As parents it is our job to prepare our children to go into the world. It is our job to instill in them a value system that will bring joy and happiness so they can do it on their own. Some parents leave their children to “discover” things on their own. Discovery is good in the right context, but without preparation by the parent, who knows where the child will end up.

By the end of our swimming session, my little girl was jumping into over four feet of water . . . without her life jacket. Boy, I hope I’m doing this right.



Changing Tough Behavior

Mama Ain't Happy


We’ve all heard the expression, “If mama ain’t happy, ain’t nobody happy.” This is always good for a laugh and it makes for a funny sign to purchase at Cracker Barrel. Also, there is some truth to it. Mothers are often the driving force of morality and civility in a home. They are the embodiment of a home’s comfort and warmth. They are the central figure regarding love and compassion. Yes, if mama ain’t happy, something is terribly wrong and somebody else in the home is doing something wrong.

However, there is an ugly side to this aphorism. What if a mother (or father for that matter) is controlling? What if their wishes are the only one’s that matter? What if this person does not guide with a loving and pious hand but rather rules those beneath her with guilt and the threat of a difficult evening if things do not go exactly her way? Then, nobody’s happy because mama (or daddy) makes everyone miserable.
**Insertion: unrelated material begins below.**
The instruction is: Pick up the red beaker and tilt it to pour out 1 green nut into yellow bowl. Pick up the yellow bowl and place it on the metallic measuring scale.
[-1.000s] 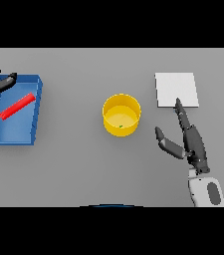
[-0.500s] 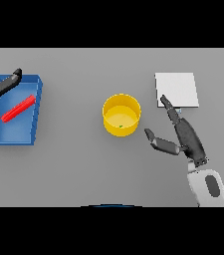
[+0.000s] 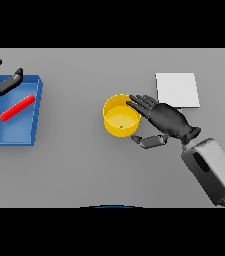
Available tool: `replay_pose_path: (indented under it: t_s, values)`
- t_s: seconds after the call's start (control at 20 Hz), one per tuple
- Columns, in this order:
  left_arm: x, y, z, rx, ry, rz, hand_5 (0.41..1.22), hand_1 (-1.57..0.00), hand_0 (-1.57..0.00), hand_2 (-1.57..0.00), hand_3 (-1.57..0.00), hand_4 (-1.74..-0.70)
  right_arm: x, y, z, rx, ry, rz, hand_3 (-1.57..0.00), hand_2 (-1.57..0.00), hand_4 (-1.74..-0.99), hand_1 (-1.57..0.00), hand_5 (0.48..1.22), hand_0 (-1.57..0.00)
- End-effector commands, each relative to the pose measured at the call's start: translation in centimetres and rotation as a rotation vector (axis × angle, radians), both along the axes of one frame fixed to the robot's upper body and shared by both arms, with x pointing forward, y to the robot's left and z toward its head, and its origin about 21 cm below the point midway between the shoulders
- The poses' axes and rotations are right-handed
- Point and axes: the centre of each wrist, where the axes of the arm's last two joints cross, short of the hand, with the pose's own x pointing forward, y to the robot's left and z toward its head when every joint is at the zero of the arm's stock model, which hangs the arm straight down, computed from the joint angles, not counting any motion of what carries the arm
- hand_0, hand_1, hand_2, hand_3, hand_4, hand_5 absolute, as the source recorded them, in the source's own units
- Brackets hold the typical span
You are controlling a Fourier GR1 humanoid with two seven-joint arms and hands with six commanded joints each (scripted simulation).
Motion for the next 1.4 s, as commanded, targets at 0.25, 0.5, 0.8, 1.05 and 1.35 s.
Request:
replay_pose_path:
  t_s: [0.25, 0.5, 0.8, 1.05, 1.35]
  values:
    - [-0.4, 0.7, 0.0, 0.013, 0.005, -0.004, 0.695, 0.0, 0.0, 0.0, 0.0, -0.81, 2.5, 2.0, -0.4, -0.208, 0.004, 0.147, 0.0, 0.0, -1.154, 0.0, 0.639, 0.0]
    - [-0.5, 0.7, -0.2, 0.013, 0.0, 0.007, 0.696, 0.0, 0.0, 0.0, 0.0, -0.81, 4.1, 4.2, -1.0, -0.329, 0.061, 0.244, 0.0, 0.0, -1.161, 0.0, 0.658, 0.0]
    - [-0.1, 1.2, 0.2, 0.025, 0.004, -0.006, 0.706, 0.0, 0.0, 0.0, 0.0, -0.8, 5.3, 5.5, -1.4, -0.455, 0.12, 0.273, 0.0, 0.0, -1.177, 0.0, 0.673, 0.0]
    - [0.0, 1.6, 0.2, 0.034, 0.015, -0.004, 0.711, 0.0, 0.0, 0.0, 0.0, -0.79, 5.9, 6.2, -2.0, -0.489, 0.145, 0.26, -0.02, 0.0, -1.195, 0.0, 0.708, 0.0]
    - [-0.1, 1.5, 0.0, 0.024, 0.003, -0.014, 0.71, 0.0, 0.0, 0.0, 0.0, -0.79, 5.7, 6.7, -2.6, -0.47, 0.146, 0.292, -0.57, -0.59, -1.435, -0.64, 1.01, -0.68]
Maybe it is biology, or as we may say in the south, maybe he is just plain ornery. In any case, someone who is constantly in a bad mood (causing everyone else to be miserable) has some deep soul searching to do. Scripture encourages men to be leaders in their homes and it encourages women to be a source of wisdom and trust (Proverbs 31). If a story was written about you, what would it say? At your eulogy, will the preacher have a wealth of positive, or will he pronounce you deceased and a sigh of relief echoe over your family?

“Someday you’ll be nothing but a memory. Make sure it’s a good one.”